Il conflitto geopolitico potrebbe costare all'economia globale 14,5 trilioni di dollari in cinque anni, avverte Lloyd's

Il conflitto geopolitico potrebbe costare all'economia globale 14,5 trilioni di dollari in cinque anni, avverte Lloyd's
Vatsala Gaur
09 ott 2024, 12:52 PM
  • Oltre l'80% delle merci mondiali viene trasportato via mare, rendendo le rotte commerciali vulnerabili alle interruzioni.
  • L'Europa potrebbe perdere 3,4 trilioni di dollari a causa della dipendenza dalla catena di fornitura, in particolare dai semiconduttori.
  • L'invasione dell'Ucraina da parte della Russia ha evidenziato la fragilità delle rotte commerciali globali.

Secondo uno scenario ipotetico delineato da Lloyd's di Londra, l'economia globale potrebbe subire perdite pari a 14,5 trilioni di dollari in cinque anni a causa di un potenziale conflitto geopolitico che interromperebbe le catene di approvvigionamento.

Il mercato assicurativo e riassicurativo ha evidenziato i gravi rischi economici posti da tali conflitti, in particolare per i settori che dipendono dalle rotte commerciali internazionali.

Le principali interruzioni delle rotte commerciali tra i principali rischi globali

Lo scenario di Lloyd suggerisce che la chiusura delle principali rotte commerciali a causa di un conflitto geopolitico rappresenta uno dei rischi più significativi per la stabilità economica globale.

Attualmente, oltre l'80% delle importazioni ed esportazioni mondiali, ovvero circa 11 miliardi di tonnellate di merci, vengono trasportate via mare.

Lo scenario di conflitto ipotetico dimostra che se le principali rotte di navigazione venissero bloccate, le catene di approvvigionamento globali potrebbero andare in tilt, causando danni economici diffusi.
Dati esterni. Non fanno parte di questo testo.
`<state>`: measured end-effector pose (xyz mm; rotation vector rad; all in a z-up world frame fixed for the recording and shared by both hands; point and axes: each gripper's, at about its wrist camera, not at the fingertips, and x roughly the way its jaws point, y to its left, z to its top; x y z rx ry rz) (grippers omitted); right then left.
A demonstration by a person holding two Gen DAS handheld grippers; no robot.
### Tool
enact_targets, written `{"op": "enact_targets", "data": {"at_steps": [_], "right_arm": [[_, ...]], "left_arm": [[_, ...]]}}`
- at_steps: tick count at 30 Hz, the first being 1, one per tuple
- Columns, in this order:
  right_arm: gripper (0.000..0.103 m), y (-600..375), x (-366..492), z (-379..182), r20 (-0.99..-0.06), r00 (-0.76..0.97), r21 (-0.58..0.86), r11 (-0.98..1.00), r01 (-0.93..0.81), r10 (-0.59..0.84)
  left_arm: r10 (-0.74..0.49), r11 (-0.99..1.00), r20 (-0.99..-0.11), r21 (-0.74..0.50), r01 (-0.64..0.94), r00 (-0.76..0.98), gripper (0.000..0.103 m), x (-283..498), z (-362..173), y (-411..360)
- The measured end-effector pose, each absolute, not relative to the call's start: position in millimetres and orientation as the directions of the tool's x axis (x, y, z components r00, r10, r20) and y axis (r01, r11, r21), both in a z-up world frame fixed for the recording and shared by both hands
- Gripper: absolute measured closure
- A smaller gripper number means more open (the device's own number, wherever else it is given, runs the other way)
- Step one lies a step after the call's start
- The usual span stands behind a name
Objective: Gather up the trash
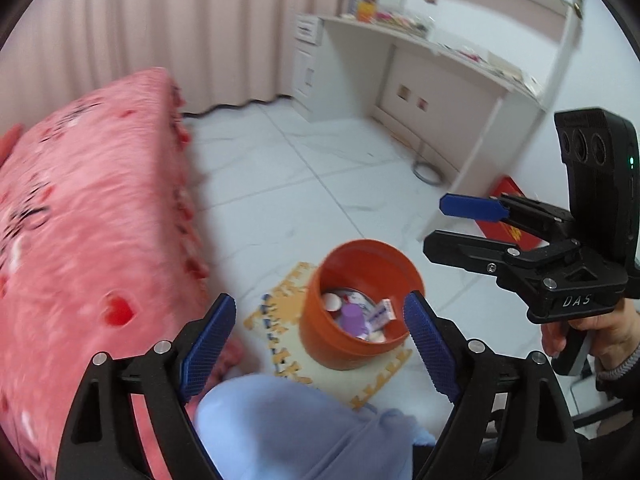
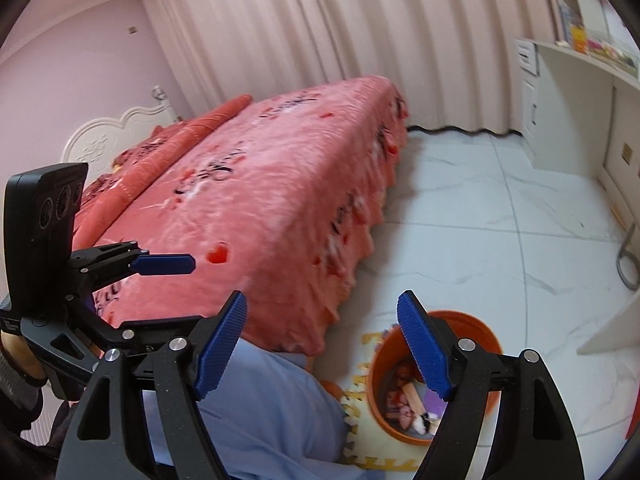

Gravi danni alle infrastrutture nelle regioni in conflitto, l'applicazione di sanzioni e la compromissione delle linee di navigazione richiederebbero un costoso riallineamento delle reti commerciali globali.

Ciò avrebbe un impatto di vasta portata sulle aziende di tutto il mondo, in particolare su quelle che dipendono fortemente dalle catene di fornitura internazionali.

L'Europa potrebbe perdere 3,4 trilioni di dollari in uno scenario di conflitto

Le perdite economiche varierebbero a seconda della regione, della sua dipendenza dal commercio internazionale e del suo coinvolgimento nel conflitto.

L'Europa, ad esempio, potrebbe perdere fino a 3,4 trilioni di dollari in cinque anni a causa della sua forte dipendenza da forniture industriali come i semiconduttori per la produzione.

Lo scenario evidenzia la vulnerabilità dei settori legati alle catene di fornitura globali, dove ritardi o perdite potrebbero comportare notevoli difficoltà finanziarie.

Sebbene i conflitti del XXI secolo non abbiano ancora raggiunto la portata delle catastrofiche interruzioni del commercio globale, Lloyd's avverte che la stabilità continuativa non è garantita.

Il cambiamento climatico, l'estremismo politico, gli attacchi informatici e i nuovi conflitti civili stanno aumentando la pressione sulle risorse globali e sulle reti commerciali.

Lezioni dal conflitto Russia-Ucraina

Il rapporto di Lloyd traccia parallelismi con le perturbazioni causate dall'invasione russa dell'Ucraina, che ha evidenziato la fragilità delle rotte commerciali globali.

La guerra ha gravemente danneggiato la produzione di materie prime essenziali come il grano e l'olio di girasole, di cui in precedenza Russia e Ucraina rappresentavano rispettivamente il 30% e il 55% delle esportazioni mondiali.

Ha causato ampie interruzioni nelle forniture alimentari, in particolare nei paesi che dipendono fortemente da queste materie prime, come il Medio Oriente e l'Africa.

Inoltre, le sanzioni imposte alla Russia in risposta all'invasione hanno portato a cambiamenti significativi nell'approvvigionamento energetico globale, costringendo molti paesi ad attuare misure di emergenza per affrontare la conseguente crisi energetica.

Il conflitto ha reso evidente che il commercio internazionale e le catene di approvvigionamento possono essere facilmente compromessi dalle tensioni geopolitiche, sottolineando l'importanza di rafforzare la resilienza nelle reti commerciali globali.